***** GIVEN INFORMATION *****

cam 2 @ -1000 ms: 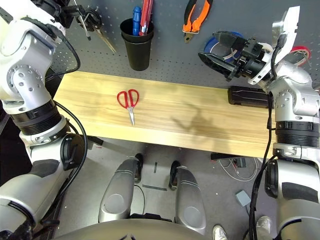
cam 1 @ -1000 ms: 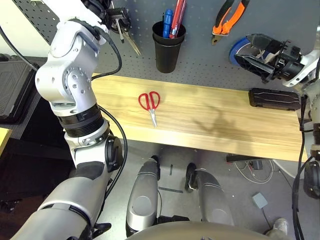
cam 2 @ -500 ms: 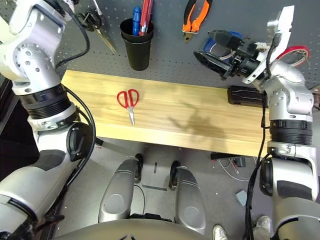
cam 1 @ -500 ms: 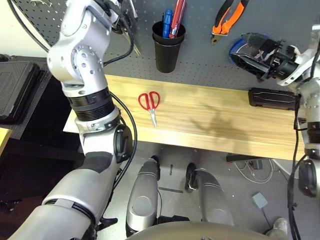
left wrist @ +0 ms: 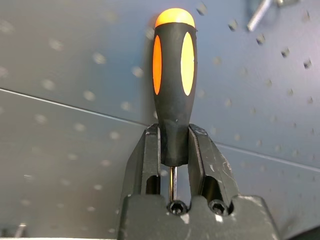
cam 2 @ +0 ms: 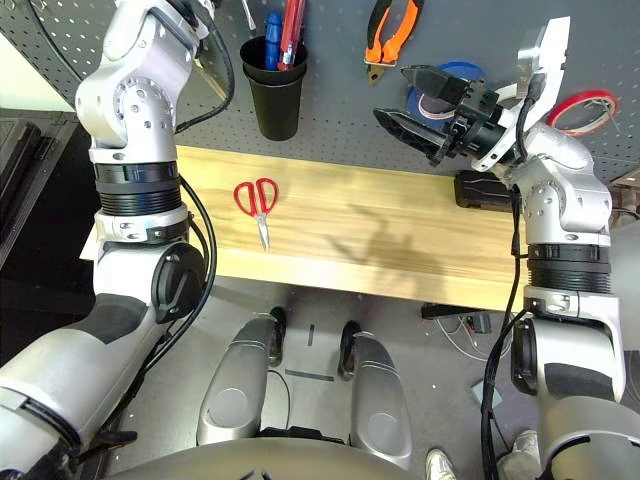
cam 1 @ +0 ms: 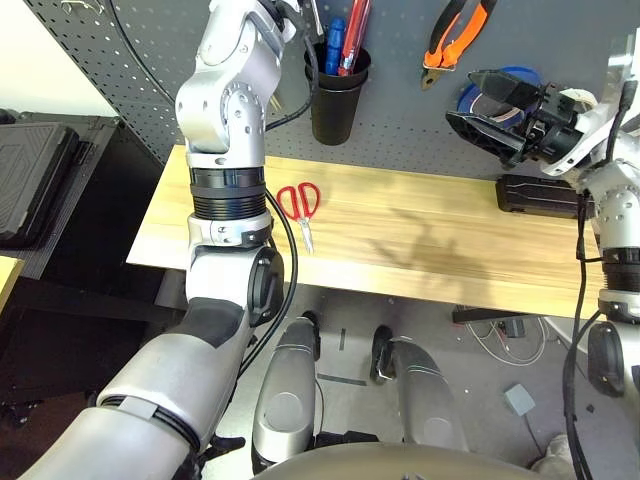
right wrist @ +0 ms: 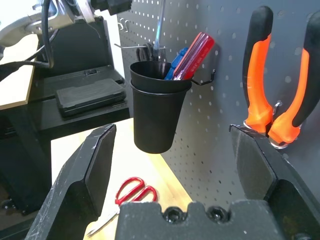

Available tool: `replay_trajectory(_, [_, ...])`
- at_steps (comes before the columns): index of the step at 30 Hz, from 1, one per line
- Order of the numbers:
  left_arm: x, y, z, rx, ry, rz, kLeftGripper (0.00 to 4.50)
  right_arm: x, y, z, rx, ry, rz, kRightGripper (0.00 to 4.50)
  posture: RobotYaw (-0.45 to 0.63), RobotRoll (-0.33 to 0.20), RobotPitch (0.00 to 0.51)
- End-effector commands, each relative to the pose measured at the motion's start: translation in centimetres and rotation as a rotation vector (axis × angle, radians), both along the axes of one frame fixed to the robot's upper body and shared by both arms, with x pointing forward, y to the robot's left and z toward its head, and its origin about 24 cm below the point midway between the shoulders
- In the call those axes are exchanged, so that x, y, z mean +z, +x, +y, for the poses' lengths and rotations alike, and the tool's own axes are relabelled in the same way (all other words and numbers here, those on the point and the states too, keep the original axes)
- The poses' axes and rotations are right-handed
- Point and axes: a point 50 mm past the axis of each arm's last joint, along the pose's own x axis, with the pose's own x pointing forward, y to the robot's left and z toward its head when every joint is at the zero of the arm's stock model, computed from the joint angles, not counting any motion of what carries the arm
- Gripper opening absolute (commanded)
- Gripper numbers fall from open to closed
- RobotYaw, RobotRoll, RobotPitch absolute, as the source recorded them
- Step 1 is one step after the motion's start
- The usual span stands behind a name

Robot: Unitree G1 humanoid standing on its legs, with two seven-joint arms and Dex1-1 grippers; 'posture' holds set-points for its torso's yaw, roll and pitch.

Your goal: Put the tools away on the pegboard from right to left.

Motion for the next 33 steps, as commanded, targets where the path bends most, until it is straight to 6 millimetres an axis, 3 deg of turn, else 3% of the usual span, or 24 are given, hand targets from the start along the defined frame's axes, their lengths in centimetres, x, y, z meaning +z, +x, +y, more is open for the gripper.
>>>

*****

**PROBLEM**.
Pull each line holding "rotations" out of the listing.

**RESPONSE TO THIS TASK**.
- In the call those axes are exchanged, so that x, y, z mean +z, +x, +y, for the poses' lengths and rotations alike, and the tool's own axes are relabelled in the same way (all other words and numbers here, those on the point and the states too, keep the original axes)
- The poses' axes and rotations are right-handed

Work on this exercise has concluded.